Masur was superfluous tonight: his movements did not in any way correspond with what the players themselves were doing. Two of the movements, I should admit, I did quite enjoy: the third, "Go Slow (But Don't Stop)" and the fourth, "Wild Strumming of Fiddle," displayed some excellent piano work by Eric Lewis of the Lincoln Center Jazz Orchestra. The nicely named alto saxophonist Wess "Warmdaddy" Anderson produced an apposite sound reminiscent of the great Benny Carter from his Art Tatum days. But just when the orchestra began, so to speak, to swing, there came one of those intermissions-after which, unhappily, we did not pick up where we left off.

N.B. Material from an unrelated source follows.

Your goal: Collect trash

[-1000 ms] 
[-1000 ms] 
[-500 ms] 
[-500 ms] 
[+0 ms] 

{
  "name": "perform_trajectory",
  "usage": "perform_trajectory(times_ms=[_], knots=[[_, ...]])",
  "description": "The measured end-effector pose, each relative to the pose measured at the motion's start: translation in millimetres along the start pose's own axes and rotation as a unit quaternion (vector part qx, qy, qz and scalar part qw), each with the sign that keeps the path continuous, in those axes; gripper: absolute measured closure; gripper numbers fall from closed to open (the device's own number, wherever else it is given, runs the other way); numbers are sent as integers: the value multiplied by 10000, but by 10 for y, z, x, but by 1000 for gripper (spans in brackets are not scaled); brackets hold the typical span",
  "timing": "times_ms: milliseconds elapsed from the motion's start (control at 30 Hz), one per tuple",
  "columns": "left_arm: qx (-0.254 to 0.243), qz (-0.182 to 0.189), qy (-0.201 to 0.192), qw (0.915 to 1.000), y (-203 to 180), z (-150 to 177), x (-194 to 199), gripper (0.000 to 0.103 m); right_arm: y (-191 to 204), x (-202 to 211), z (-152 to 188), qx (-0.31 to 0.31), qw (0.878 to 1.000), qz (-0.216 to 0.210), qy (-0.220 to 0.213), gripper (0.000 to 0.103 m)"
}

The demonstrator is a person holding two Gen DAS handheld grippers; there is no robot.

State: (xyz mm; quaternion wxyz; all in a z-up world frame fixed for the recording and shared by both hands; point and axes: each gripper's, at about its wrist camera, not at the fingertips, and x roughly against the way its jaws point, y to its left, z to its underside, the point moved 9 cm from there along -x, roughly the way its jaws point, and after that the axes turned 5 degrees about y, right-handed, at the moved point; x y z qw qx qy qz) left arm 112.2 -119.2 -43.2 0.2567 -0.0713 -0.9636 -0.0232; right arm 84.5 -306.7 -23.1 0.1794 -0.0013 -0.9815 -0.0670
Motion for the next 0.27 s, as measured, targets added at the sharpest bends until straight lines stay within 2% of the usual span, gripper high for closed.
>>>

The rest of the evening my ears were numbed by the incessant, senseless "Zum, zum, zum, I am, I am, I am, / I am, I am, I am, I am." Doo-bee-doo indeed.

Tanglewood was not only more palatable but excellent on July 30, when Richard Goode performed Mozart's Piano Concerto no. 24 in C minor, KV 291, with Edo de Waart-chief conductor of the Netherlands Opera-leading the Boston Symphony Orchestra. Goode has himself recorded several of the Mozart concertos with the Orpheus Chamber Orchestra. While I regard Goode's recording of Piano Concerti nos. 18 in B-flat major (K 456) and 20 in D minor (K 466) as definitive,1 my version of preference for no. 24 has always been the lively, brisk recording of Artur Schnabel from June 1948 with Walter Susskind leading the Philharmonia Orchestra.2 To my mind it is in this 24th of Mozart's piano concert! more than in any other that the pianist has the most melodic impact upon, and autonomy from, the orchestra: it is no wonder that Sviatoslav Richter quipped, after his performance of the concerto on August 8, 1971 at the Palais Princier de Monaco, "I can't say that Matacic's [the conductor's] accompaniment was to my liking-Mozart isn't his cup of tea" (as if a conductor were but an accom- panist!).

This concerto is also, perhaps, the most instrumentally divers of Mozart's piano concerti: for all the pianistic emphasis of no. 24, as heard throughout Goode's careful handling of the glissando-like solo piano bars which end the second movement-occupying, tonight, over two minutes of Goode alone-it is worth noting that the C minor piano concerto is also Mozart's only one which has parts for both clarinet and oboe. The second movement, largo, is begun by the piano in a delicate shift away from the minor theme: the transition was handled adeptly by Goode, who set a perfect tempo for the burst of strings which enters upon his last bar. Throughout the concerto, Goode's playing was, as one will have come to expect of the man, remarkably faithful to the score-yet not without the occasional, idiosyncratic outbursts of joviality and the faint murmurs of apparent contentment (not, for better or worse I cannot say, to be heard on his recordings). Goode is a pianist who, for all the technical accuracy of his recordings, should be heard live to understand his purely operative expressiveness-an expressiveness for which he often does not receive due credit in reviews of his recordings.